RMSE_COMPARE <- as.data.frame(RMSE_COMPARE)
RMSE_COMPARE$model <- c('Random','Popular','IBCF','UBCF','SVD')

ggplot(RMSE_COMPARE, aes(model,RMSE))+ geom_point(colour = "blue", size = 3)

Above, we chose to look at the RMSE scores both with by user and not by user mostly for demonstration purposes. You can see that by user, the RMSE values don't give us the information we need. We want to look at the performance of the entire model, not the performance of the model for each individual. Therefore, using byUser = FALSE is the recommended approach.

We can see that the popular recommender is our best performer, with user-based collaborative filtering coming in second place, and singular value decomposition coming in third.

Serendipity, novelty, and diversity

If we want to go beyond accuracy of a model, we can start looking at measures such as serendipity, novelty, and diversity. There is a lot of research out there now stating that an accurate model is not necessarily a good one, particularly if the recommendations aren't useful to the user.

In the case of serendipity, a formal definition hasn't been created but we can think of it as the model predicting something unexpected and useful that the user was not specifically searching for. This does not necessarily improve the accuracy of the model, but it improves the quality of the predictions the model makes.

Novelty is a metric rooted in popularity. In our case, if a movie is very popular, there's a good chance a lot of our users have seen it. In the case of a recommendation system, we would want to decrease the weight of these popular shows and increase the weight of shows that are less popular but similar to the movies the user has watched before.

Diversity is our final metric, based on keeping recommendations fresh for the user. Users like new recommendations, and are going to get bored with the same ones over and over. One way to implement this in a recommender system would be to shuffle the top recommendations. That way, they're still relevant, but the user isn't seeing the same recommendations over and over.

6.Serendipity

6.1 Build a modle by combinding user-based and genre_based method

# convert data to realRatingMatrix format
mls <- as(ratings_movies,"realRatingMatrix")

items_genre_all <- MovieLenseMeta[,-c(2,3,4)]
items_genre_movie <- semi_join(data.frame('title'=colnames(ratings_movies)), items_genre_all, by = "title")
items_genre <- semi_join(items_genre_all, items_genre_movie, by = "title")

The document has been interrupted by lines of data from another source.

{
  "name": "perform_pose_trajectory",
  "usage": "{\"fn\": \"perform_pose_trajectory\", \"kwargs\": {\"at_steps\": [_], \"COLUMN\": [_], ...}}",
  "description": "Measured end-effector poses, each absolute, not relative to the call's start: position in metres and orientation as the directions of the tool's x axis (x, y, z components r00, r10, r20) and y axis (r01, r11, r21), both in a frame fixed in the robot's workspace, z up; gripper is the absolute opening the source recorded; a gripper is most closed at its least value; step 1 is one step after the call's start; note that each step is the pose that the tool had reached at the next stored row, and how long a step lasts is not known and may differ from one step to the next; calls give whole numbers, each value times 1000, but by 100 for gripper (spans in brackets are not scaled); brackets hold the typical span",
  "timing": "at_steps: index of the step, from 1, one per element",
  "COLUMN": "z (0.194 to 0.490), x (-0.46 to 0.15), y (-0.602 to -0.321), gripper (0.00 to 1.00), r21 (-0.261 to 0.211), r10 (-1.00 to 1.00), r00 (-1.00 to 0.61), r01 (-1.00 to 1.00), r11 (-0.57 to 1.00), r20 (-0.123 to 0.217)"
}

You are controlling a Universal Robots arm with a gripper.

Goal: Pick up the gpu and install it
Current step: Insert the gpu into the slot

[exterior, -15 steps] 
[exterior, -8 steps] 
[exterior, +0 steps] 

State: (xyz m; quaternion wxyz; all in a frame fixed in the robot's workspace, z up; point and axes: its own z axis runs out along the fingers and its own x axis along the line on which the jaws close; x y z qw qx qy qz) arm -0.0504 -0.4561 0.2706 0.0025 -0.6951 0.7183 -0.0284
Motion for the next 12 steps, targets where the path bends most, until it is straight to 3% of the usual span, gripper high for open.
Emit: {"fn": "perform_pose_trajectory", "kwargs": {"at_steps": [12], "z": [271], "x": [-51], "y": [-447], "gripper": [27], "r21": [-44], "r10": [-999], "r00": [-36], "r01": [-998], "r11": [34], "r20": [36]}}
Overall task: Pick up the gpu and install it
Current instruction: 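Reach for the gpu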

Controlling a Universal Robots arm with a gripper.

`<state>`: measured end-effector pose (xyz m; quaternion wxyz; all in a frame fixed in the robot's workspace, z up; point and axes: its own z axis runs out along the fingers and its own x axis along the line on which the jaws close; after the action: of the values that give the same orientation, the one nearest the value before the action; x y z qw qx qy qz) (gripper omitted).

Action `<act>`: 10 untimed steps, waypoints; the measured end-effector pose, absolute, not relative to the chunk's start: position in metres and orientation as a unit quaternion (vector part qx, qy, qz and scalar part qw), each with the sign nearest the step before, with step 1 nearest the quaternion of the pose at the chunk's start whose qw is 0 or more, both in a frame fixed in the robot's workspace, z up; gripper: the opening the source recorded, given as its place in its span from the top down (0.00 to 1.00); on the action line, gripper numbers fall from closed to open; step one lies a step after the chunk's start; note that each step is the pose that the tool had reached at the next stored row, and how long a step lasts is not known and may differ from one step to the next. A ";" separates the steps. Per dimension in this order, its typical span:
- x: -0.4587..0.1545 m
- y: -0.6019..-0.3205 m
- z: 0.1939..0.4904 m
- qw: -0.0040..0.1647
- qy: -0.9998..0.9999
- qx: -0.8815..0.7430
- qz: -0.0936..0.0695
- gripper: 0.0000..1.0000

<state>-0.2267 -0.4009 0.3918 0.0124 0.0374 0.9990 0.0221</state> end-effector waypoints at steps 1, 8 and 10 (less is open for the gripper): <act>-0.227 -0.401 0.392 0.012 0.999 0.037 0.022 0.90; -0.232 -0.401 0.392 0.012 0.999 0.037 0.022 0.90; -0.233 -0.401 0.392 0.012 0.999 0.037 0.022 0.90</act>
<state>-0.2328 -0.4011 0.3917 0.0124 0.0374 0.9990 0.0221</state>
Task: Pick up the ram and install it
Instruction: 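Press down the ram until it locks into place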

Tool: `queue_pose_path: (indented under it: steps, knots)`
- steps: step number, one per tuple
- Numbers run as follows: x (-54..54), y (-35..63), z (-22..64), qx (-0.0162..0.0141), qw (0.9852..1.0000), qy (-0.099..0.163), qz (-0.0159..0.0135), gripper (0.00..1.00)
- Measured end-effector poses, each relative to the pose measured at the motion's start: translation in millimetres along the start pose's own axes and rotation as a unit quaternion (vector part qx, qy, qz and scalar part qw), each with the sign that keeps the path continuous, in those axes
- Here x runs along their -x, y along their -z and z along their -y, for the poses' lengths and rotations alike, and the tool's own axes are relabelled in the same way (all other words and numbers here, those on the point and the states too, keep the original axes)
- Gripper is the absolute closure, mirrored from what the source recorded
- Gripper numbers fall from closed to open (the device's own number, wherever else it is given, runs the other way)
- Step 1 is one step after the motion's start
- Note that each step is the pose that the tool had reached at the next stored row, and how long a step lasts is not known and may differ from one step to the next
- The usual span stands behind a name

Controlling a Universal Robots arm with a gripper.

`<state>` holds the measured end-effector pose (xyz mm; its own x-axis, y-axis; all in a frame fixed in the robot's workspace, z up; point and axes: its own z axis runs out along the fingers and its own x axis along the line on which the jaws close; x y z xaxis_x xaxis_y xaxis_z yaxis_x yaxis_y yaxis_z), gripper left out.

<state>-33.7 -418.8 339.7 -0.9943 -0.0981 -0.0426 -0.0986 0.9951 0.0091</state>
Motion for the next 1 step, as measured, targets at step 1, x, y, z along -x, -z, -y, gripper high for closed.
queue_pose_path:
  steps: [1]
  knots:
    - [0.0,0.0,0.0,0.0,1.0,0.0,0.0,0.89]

rating_m <- as.matrix(getRatingMatrix(ratings_movies))

# number of user, genre, and movie
nuser <- length(rating_m[,1])
ngenre <- length(items_genre[1,])-1
nmovie <- length(items_genre[,1])

# Compute average rating of each genre for a given user
user_genre <- data.frame(matrix(0, nrow = nuser, ncol = ngenre))

for (i in 1:nuser){
  for(j in 1:ngenre){
    v1 <- as.matrix(rating_m[i,])
    v2 <- as.matrix(items_genre[,(j+1)])
    user_genre[i,j] <- (t(v1) %*% v2)/sum(v2)
  }
}

# Compute average rating of each item based on average rating for each genre 
rating_genre_based <- data.frame(matrix(0, nrow = nuser, ncol =nmovie))
for (i in 1:nuser){
  for(j in 1:nmovie){
    v1 <- as.matrix(user_genre[i,])
    v2 <- as.matrix(items_genre[j,2:(ngenre+1)])
    rating_genre_based[i,j] <- (v1 %*% t(v2))/sum(v2)
  }
}

rownames(rating_genre_based) <- rownames(rating_m)
colnames(rating_genre_based) <- colnames(rating_m)
rownames(user_genre) <- rownames(rating_m)
colnames(user_genre) <- colnames(items_genre[,2:19])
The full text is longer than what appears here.